Juru bicara WHO Christian Lindmeier mengatakan pada briefing PBB virtual bahwa meskipun semua negara tetangga dan wilayahnya telah mengkonfirmasi kasus COVID-19, namun Suriah belum melaporkan adanya kasus di negaranya.
“Organisasi Kesehatan Dunia sangat prihatin tentang dampak COVID-19 pada IDPs (pengungsi) di barat laut Suriah,” kata Lindmeier, sebagaimana dikutip Anadolu Agency.
Pada briefing yang sama, juru bicara Badan Pengungsi PBB Andrej Mahecic mengatakan melalui telepon bahwa UNHCR “memahami” ada 10 kasus COVID-19 yang dikonfirmasi di antara para pengungsi Suriah yang berada di luar negeri seperti di kota Munich, Berlin dan Heidelberg di Jerman.
“Ini adalah virus yang tidak membeda-bedakan korbannya,” kata Mahecic, mendesak mobilisasi fasilitas medis lengkap kepada orang-orang yang rentan di Jerman.
Merujuk ke Suriah, Lindmeier mengatakan, “Pengungsi dan imigran hidup dalam kondisi yang membuat mereka rentan terhadap infeksi pernafasan, kondisi hidup yang penuh sesak, tekanan fisik dan mental serta kekurangan pasokan makanan dan air bersih.”

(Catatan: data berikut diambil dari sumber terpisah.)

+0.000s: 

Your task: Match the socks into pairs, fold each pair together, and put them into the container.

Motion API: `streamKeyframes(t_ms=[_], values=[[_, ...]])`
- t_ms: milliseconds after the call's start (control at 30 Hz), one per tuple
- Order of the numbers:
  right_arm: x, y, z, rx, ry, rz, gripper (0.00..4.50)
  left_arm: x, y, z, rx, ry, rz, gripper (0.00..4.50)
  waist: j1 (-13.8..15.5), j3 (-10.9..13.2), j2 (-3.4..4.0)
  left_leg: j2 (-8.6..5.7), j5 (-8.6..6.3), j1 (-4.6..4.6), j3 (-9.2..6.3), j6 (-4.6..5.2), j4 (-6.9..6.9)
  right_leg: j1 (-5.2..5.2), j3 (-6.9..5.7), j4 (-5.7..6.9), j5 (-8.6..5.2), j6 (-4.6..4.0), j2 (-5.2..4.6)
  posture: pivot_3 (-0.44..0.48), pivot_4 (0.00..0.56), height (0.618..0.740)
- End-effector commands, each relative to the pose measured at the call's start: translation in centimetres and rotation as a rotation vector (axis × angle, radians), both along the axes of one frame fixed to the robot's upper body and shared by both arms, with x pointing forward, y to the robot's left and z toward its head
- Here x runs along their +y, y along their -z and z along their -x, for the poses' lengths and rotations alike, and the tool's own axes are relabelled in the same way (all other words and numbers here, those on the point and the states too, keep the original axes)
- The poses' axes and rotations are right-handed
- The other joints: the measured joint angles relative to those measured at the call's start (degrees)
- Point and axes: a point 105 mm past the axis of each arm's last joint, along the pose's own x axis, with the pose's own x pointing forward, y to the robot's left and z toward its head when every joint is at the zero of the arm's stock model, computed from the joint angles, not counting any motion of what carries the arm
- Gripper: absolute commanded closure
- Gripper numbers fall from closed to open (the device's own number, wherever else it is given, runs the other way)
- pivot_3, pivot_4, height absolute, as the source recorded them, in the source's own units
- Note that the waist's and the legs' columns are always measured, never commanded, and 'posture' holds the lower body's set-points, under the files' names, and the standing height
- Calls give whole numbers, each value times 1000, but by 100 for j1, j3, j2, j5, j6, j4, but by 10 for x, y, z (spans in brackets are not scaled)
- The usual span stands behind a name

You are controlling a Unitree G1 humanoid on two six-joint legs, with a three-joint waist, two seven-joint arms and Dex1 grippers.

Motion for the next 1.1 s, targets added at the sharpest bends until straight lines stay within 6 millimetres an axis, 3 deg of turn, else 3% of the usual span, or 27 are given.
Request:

Juru bicara WHO mengatakan bahwa wabah H1N1 yang sedang berlangsung di Suriah dan di tempat lain dapat “membuka kedok diagnosis COVID-19 yang tepat waktu dan menambah ketegangan di laboratorium.”
Dia mengatakan bahwa di seluruh Suriah, hanya ada 64% rumah sakit, dan 52% pusat perawatan kesehatan primer yang masih berfungsi penuh pada akhir 2019, sementara 70% tenaga kesehatan telah meninggalkan negara itu.
Pada briefing PBB tersebut, Jens Laerke, juru bicara Kantor Perserikatan Bangsa-Bangsa untuk Koordinasi Urusan Kemanusiaan mengatakan bahwa kantornya, OCHA, bertekad bahwa pekerjaan penting yang menyelamatkan nyawa bagi masyarakat yang paling rentan di dunia harus dipertahankan.
“Itu berarti melanjutkan koordinasi yang terfokus di seluruh sistem kemanusiaan global, penggalangan dana cepat untuk memastikan program kritis memiliki sumber daya yang mereka butuhkan dan mempertahankan operasi kemanusiaan yang efektif, tanpa meninggalkan siapa pun di belakang,” katanya.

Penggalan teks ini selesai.